En outre, seules quelques sociétés réputées sont spécialisées dans la maintenance d’ascenseurs. Tout est importé de l’étranger et les sociétés de maintenance ne sont en fait que de petits ateliers. Et quand les responsables des organismes publics se décident à réparer les ascenseurs, ils recourent parfois à des techniciens qui procèdent la plupart du temps à un rafistolage. Ils retirent la pièce d’un ascenseur pour en réparer un autre afin d’éviter les tracasseries. Ils achètent des pièces ou des moteurs d’occasion et parfois même des cabines alors qu’elles sont hors d’usage, et ce, pour réduire le coût de la réparation. Alors que font au juste les autorités et notamment le département de la protection civile ? « En principe, notre département n’intervient que pour faire respecter les normes de sécurité ou quand il s’agit seulement d’installer un ascenseur dans un établissement qui n’en possède pas un.

Nous effectuons aussi des contrôles réguliers pour s’assurer que l’installation est faite par des professionnels. Quant au contrôle technique qui doit avoir lieu tous les 5 ans pour s’assurer du bon état général de l’ascenseur, c’est l’affaire de l’organisme qui a fait appel à l’ascensoriste de son choix pour réaliser l’entretien », explique Mahmoud.
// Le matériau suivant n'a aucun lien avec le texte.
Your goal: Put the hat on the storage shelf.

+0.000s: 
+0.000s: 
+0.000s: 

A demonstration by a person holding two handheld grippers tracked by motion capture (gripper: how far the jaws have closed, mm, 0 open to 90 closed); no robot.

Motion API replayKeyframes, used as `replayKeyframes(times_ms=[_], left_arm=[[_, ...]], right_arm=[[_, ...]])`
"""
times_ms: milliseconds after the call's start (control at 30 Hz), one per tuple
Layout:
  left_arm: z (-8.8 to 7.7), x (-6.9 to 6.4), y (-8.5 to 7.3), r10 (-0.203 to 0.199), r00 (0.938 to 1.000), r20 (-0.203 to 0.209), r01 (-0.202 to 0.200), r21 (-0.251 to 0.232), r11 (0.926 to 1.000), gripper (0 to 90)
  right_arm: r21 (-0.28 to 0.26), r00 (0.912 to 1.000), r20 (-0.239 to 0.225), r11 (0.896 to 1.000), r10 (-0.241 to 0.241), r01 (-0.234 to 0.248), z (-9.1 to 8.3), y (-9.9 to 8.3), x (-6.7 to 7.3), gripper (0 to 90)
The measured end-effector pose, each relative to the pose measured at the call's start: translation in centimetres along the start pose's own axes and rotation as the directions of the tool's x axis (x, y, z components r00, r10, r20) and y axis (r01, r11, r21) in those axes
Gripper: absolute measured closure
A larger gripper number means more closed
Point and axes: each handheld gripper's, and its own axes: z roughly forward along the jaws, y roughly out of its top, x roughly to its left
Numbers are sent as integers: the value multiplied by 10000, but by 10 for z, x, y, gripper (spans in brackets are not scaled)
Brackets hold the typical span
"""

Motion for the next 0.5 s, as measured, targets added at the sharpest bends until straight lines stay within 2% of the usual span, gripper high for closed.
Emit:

Les responsables essaient de se défendre et de se jeter la balle. « Cela ne dépend pas de moi mais du budget limité qui nous est réservé. Malheureusement, le plan des dépenses du ministère de la Santé tarde à venir, et il n’y a pas de mécanisme clair pour la distribution des ressources. En plus des ascenseurs, il existe des besoins en appareils médicaux pour la radiologie ou les couveuses. D’après vous lesquels sont les plus urgents ? », lance le directeur d’un hôpital.

Autre scène, autres pratiques. La pancarte affichée sur l’ascenseur de l’hôpital général de Choubra indique : « Ascenseur réservé au directeur ». Devant l’ascenseur se tient un agent de sécurité. Une foule de malades se bousculent, crient, se disputent avec lui pour tenter d’y accéder. Exaspéré, l’agent finit par hausser le ton. La foule se calme et les patients commencent à prendre leur mal en patience. L’atmosphère se détend quelque peu, avant de s’enflammer une fois de plus lorsqu’ils constatent qu’un autre ascenseur ne fonctionne pas.

« Ces ascenseurs sont vieux et ne fonctionnent plus comme avant en raison de leur surexploitation liée notamment au flux des usagers. Chaque jour, je suis contraint d’afficher une pancarte signalant que l’un d’eux est en panne uniquement pour le mettre au repos pendant quelques heures », argumente Saber, un agent d’ascenseur. Mais il arrive que l’agent soit absent et donc que les malades en profitent pour le prendre seuls.

« J’ai eu la peur de ma vie ! L’ascenseur tremblait dans tous les sens, et quand j’ai voulu en descendre, la porte s’est refermée brusquement, et l’ascenseur s’est mis à chuter. Aucun bouton ne fonctionnait ! J’ai dû appuyer sur le bouton d’alarme. J’ai bien cru que j’allais m’écraser ! Il s’est finalement arrêté ! », raconte Soad, l’une des malades qui préfère aujourd’hui prendre les escaliers. « On ne prend conscience d’un malheur que lorsqu’il arrive. Du coup, tous les dossiers sont mis sur la table et c’est à ce moment que l’on commence à débattre sérieusement des problèmes. Mais il ne se passe pas beaucoup de temps avant que le drame ne tombe dans l’oubli et, de nouveau, on revient aux bonnes vieilles habitudes. Il semble, en fait, que la vie d’une personne n’a pas beaucoup de valeur », conclut-elle.